Le président de la République française, Emmanuel Macron, a vivement critiqué lundi 27 avril les partisans d’une ligne dure envers l’Algérie, lors d’une visite au centre hospitalier de Lavelanet, dans l’Ariège. La déclaration est intervenue en marge d’un échange avec un médecin originaire d’Oran, alors que le chef de l’État s’exprimait sur les difficultés d’intégration des praticiens diplômés hors Union européenne (Padhue) dans le système de santé français.

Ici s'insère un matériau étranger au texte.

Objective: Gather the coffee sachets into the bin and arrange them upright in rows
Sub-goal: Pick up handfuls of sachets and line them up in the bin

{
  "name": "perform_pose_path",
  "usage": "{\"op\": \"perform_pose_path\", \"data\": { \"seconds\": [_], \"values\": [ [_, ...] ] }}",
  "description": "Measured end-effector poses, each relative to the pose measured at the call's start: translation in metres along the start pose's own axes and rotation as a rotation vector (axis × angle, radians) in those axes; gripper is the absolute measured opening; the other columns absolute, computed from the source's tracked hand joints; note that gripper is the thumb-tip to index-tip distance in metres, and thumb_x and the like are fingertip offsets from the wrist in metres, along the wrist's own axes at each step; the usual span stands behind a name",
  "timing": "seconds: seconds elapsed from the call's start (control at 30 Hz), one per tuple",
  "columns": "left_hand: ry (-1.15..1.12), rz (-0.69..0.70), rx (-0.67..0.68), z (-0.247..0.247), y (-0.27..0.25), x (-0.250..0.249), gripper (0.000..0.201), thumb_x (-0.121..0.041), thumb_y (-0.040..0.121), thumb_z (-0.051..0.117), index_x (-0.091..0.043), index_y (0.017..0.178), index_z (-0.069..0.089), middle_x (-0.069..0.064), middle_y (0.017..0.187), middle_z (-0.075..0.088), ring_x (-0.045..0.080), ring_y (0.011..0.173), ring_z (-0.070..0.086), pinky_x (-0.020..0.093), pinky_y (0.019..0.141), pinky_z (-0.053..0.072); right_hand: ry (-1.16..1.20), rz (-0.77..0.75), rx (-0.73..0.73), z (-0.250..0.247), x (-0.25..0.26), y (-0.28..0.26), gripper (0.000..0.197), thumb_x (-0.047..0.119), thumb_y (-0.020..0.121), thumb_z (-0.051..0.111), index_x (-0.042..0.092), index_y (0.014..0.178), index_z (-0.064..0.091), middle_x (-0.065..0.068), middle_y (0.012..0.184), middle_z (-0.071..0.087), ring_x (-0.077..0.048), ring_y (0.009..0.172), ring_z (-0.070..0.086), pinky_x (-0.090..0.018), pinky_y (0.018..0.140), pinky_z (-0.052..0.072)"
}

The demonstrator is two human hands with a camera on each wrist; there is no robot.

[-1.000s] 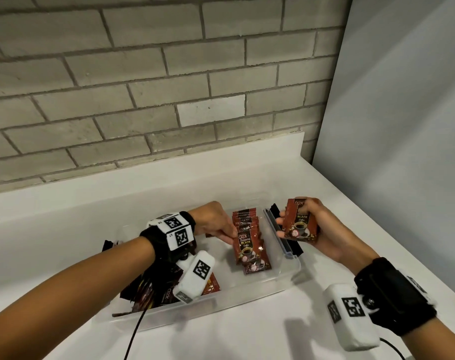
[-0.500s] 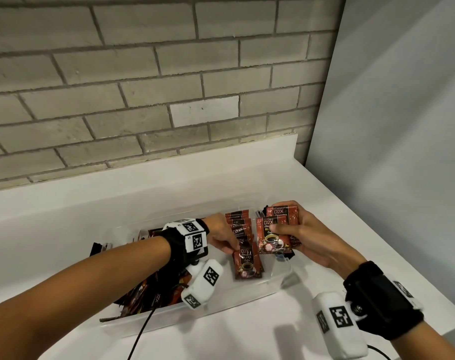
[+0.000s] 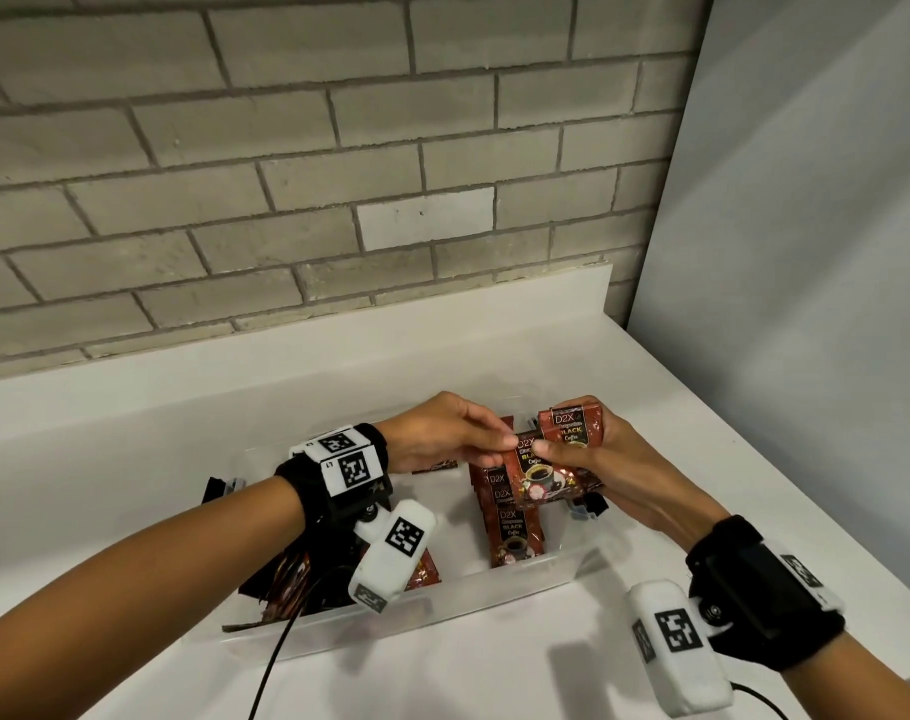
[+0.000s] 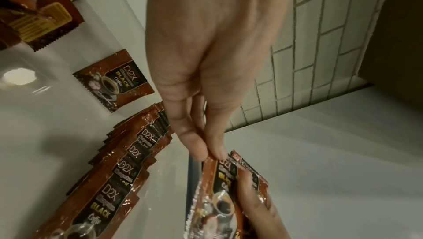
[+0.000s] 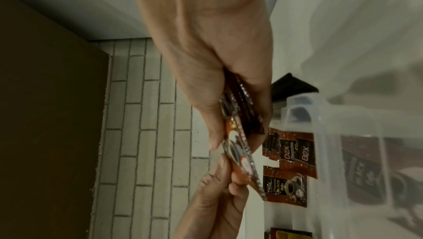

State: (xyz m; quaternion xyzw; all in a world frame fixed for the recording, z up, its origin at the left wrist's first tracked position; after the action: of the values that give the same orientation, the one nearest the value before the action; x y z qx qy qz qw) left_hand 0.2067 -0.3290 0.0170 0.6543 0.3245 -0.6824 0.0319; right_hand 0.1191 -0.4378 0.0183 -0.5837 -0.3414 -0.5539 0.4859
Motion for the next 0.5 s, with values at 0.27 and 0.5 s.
{"op": "perform_pose_path", "data": {
  "seconds": [0.27, 0.5],
  "values": [
    [0.127, -0.193, -0.031, -0.011, 0.006, 0.036, 0.014, 0.003, 0.082, 0.068, 0.009, 0.095, 0.067, 0.010, 0.076, 0.072, 0.014, 0.066, 0.070, 0.020, 0.068, 0.058, 0.292, 0.071, -0.101, -0.025, -0.001, -0.001, 0.026, 0.009, 0.099, 0.033, 0.014, 0.124, 0.042, -0.028, 0.108, 0.060, -0.038, 0.094, 0.066, -0.053, 0.081, 0.056],
    [0.229, -0.300, -0.023, 0.003, 0.011, 0.055, 0.015, 0.006, 0.081, 0.068, 0.010, 0.095, 0.066, 0.015, 0.080, 0.071, 0.016, 0.064, 0.070, 0.018, 0.063, 0.057, 0.176, 0.085, -0.018, -0.018, -0.001, -0.008, 0.024, 0.002, 0.098, 0.045, 0.012, 0.119, 0.051, -0.018, 0.107, 0.070, -0.029, 0.091, 0.071, -0.038, 0.074, 0.060]
  ]
}}
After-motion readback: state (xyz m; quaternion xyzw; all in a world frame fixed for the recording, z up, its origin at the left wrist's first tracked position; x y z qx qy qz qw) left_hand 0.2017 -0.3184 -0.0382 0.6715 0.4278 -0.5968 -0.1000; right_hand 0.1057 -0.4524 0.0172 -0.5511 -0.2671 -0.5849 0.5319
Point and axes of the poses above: each hand's wrist, its own y-axis towards the middle knuckle, its own z-axis out of the palm, x = y × z, the point moved 10 cm from there along y, towards the middle knuckle
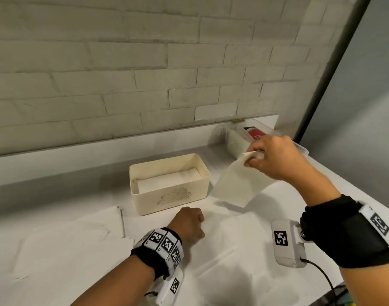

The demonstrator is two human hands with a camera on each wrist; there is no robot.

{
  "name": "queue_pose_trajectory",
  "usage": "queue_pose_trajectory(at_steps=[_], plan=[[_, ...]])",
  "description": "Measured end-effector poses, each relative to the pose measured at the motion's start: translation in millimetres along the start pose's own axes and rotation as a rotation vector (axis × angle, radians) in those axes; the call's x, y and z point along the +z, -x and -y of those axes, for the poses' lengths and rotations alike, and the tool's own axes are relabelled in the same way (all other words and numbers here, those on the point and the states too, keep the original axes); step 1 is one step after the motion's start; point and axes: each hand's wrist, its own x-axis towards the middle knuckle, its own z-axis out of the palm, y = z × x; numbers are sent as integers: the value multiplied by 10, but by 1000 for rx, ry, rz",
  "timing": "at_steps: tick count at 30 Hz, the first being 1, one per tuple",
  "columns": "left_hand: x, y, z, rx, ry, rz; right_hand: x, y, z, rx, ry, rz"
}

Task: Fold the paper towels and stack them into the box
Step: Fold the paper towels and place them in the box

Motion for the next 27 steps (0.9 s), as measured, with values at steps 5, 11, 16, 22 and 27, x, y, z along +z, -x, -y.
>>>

7 400 médecins algériens dans les hôpitaux publics
La sortie de Macron repose sur un constat chiffré. Au 1er janvier 2025, l’Ordre national des médecins recensait 19 154 praticiens diplômés hors UE en exercice officiel en France. Les diplômés algériens en constituent la première nationalité, à 38,8 % — soit environ 7 430 médecins. Viennent ensuite les Tunisiens (15,1 %), les Syriens (8,6 %) et les Marocains (7,4 %). Ces praticiens sont particulièrement présents dans les zones sous-dotées en médecins, où ils suppléent un déficit structurel que le système de formation national ne comble pas.
Macron a dénoncé les procédures imposées à ces médecins déjà en poste : contraints de repasser des concours pour être titularisés malgré des années d’exercice effectif à l’hôpital, ils se heurtent à ce qu’il a qualifié de système qui marche sur la tête.

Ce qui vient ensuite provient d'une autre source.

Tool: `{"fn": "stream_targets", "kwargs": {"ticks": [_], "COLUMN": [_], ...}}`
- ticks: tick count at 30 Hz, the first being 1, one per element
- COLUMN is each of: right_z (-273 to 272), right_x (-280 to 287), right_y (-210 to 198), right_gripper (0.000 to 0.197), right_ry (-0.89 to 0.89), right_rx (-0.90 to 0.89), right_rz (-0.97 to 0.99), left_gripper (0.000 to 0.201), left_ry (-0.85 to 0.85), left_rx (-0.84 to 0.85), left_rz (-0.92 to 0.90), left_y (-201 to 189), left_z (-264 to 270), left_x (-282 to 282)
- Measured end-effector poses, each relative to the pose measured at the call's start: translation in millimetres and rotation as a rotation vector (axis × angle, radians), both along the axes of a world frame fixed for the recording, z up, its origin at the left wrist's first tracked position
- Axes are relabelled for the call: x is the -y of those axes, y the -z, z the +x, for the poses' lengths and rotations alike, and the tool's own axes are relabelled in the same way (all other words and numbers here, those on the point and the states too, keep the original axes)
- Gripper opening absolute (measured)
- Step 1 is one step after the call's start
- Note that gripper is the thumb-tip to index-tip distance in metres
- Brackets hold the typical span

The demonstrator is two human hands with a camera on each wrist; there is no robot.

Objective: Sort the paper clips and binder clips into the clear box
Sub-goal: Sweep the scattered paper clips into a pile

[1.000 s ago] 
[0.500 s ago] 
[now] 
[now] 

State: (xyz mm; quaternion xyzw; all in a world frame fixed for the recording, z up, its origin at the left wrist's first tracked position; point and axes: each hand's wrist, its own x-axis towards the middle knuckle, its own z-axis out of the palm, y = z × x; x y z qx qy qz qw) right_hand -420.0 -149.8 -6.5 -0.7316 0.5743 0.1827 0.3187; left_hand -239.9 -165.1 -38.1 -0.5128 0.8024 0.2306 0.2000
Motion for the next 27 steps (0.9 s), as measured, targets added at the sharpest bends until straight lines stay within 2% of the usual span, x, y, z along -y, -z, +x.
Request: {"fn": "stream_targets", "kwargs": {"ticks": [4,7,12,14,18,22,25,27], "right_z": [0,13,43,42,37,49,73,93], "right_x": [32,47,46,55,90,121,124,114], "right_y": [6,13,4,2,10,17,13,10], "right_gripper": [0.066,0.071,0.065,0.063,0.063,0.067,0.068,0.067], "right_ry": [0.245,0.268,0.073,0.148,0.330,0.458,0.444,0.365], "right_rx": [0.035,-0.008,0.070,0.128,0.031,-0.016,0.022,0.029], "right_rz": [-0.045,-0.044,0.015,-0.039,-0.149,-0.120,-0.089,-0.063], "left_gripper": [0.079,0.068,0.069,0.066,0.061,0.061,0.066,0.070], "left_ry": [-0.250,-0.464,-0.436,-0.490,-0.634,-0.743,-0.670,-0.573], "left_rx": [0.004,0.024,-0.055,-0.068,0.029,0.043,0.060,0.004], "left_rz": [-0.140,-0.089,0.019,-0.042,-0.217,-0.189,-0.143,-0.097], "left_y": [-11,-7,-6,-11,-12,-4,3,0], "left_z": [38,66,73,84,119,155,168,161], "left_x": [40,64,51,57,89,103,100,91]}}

Retailleau répond, la présidentielle en toile de fond
La pique présidentielle vise implicitement Bruno Retailleau, ancien ministre de l’Intérieur désormais candidat déclaré des Républicains à l’élection présidentielle de 2027, qui s’était prononcé pour une posture ferme à l’égard d’Alger. Dans un communiqué, Retailleau a répliqué que le problème, ce ne sont pas les médecins algériens, mais les personnes sous obligation de quitter le territoire français que l’Algérie refuserait de réadmettre, ajoutant que Macron utiliserait un faux prétexte pour esquiver ce dossier.

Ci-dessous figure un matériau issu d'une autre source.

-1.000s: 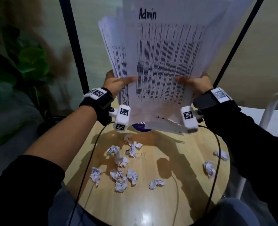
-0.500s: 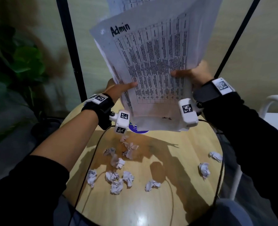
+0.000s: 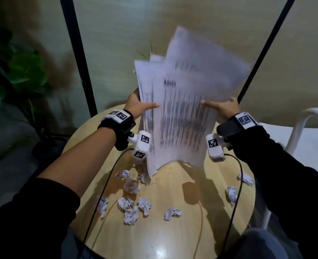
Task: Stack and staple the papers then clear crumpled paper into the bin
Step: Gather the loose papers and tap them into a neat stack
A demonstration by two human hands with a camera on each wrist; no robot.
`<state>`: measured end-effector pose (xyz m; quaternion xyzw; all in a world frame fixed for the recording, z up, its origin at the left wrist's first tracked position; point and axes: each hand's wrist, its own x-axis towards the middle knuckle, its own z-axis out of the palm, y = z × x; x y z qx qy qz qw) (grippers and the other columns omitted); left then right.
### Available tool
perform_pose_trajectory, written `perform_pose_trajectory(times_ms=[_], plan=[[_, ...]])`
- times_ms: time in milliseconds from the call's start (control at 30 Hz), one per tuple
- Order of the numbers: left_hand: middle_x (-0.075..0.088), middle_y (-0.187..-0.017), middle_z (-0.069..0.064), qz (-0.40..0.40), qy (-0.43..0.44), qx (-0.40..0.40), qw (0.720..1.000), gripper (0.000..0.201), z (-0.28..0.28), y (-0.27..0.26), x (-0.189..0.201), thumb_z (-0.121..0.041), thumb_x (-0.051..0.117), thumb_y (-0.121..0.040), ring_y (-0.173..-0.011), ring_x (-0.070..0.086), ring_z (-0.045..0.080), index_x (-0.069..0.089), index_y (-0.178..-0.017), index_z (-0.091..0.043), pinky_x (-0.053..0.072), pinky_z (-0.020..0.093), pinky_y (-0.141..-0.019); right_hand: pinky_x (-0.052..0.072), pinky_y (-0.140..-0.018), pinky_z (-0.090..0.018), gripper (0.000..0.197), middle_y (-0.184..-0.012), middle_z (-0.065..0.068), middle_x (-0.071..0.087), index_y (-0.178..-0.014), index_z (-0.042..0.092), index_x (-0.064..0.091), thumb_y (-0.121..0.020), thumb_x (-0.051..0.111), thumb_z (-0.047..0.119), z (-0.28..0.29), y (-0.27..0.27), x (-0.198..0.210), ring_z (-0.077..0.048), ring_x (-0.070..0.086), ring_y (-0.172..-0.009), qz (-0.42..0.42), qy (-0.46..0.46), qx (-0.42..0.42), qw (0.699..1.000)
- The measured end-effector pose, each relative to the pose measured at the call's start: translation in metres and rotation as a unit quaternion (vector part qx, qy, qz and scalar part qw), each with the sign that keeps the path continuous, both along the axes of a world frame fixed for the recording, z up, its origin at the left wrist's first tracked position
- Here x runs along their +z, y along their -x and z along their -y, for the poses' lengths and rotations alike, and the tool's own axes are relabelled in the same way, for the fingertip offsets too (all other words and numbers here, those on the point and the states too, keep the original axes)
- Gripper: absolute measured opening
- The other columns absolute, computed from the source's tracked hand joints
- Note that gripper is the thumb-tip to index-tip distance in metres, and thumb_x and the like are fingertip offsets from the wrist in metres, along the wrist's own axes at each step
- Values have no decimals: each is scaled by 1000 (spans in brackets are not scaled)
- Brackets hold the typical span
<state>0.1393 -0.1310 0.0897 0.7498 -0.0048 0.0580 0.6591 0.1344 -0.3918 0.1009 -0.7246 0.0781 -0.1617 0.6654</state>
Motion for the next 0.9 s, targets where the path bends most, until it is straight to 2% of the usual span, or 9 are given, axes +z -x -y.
perform_pose_trajectory(times_ms=[100, 233, 300, 367, 500, 600, 700, 833, 900], plan=[[63, -118, 12, -7, 6, -2, 1000, 53, 3, -4, -8, -5, 77, -73, -109, 60, 25, 54, -121, -2, 49, 36, -96, 53, -63, -14, 53, -102, -10, 63, -111, -10, 61, -63, 82, -1, -1, 3, -4, 10, 61, -60, 9, 33, 0, 999], [64, -114, 11, 26, 25, 6, 999, 51, 8, -6, 1, -6, 76, -74, -100, 61, 23, 55, -120, -1, 50, 30, -86, 53, -83, -35, 41, -94, -11, 65, -104, -4, 62, -67, 78, -4, -6, 1, 5, -19, 63, -80, 45, 4, -32, 998], [64, -110, 5, 42, 37, 19, 998, 59, 8, -8, 13, -15, 83, -68, -100, 62, 20, 56, -119, -3, 51, 30, -87, 54, -73, -27, 32, -77, 2, 70, -95, 4, 61, -68, 77, -5, -3, -3, 17, -11, 65, -70, 68, -20, -28, 997], [65, -116, 4, 52, 60, 29, 996, 81, 5, -16, 18, -33, 90, -55, -105, 64, 20, 54, -123, -6, 53, 36, -93, 53, -63, -20, 38, -63, 13, 71, -100, 1, 62, -66, 79, -3, 8, -7, 27, -2, 66, -62, 107, -41, -24, 993], [66, -100, 4, 65, 65, -2, 996, 47, 1, -17, 19, -13, 76, -77, -85, 65, 9, 59, -118, 2, 55, 24, -82, 56, -70, -28, 44, -75, 8, 75, -105, 3, 62, -66, 81, 4, 22, -1, 21, -11, 70, -74, 123, -79, -3, 989], [66, -111, 7, 16, -30, -71, 997, 48, 5, -14, 1, -20, 76, -76, -99, 63, 18, 59, -119, -4, 52, 32, -88, 56, -85, -43, 50, -92, -1, 73, -102, 11, 66, -56, 87, 9, 20, 6, -7, -24, 69, -93, 47, -11, 20, 999], [66, -114, 10, 9, -121, -114, 986, 48, 9, -18, -12, -18, 78, -74, -97, 62, 18, 60, -117, -5, 55, 24, -75, 55, -85, -42, 50, -94, -9, 68, -108, 2, 64, -61, 84, 2, 20, 1, -21, -24, 66, -88, 12, 14, -1, 1000], [65, -110, 10, 37, -20, -82, 996, 45, 15, -17, -1, -9, 76, -75, -98, 63, 20, 60, -116, 0, 55, 28, -83, 55, -63, -28, 29, -64, 9, 72, -86, 12, 68, -62, 84, 8, 26, -4, -9, -8, 68, -61, 47, -14, -9, 999], [65, -114, 10, 48, 29, -69, 996, 51, 14, -18, -1, -8, 76, -74, -102, 64, 21, 57, -120, 1, 54, 32, -89, 55, -61, -26, 26, -65, 11, 72, -80, 19, 66, -66, 81, 4, 27, -2, -5, -5, 67, -60, 74, -32, -10, 997]])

Les relations franco-algériennes traversent une période de tension depuis plusieurs mois, marquée notamment par le refus d’Alger de délivrer des laissez-passer consulaires pour des ressortissants algériens expulsables de France — point de friction récurrent entre les deux gouvernements.
La question du statut des Padhue devrait figurer à l’agenda parlementaire dans le cadre des discussions budgétaires sur la santé prévues à l’automne 2026.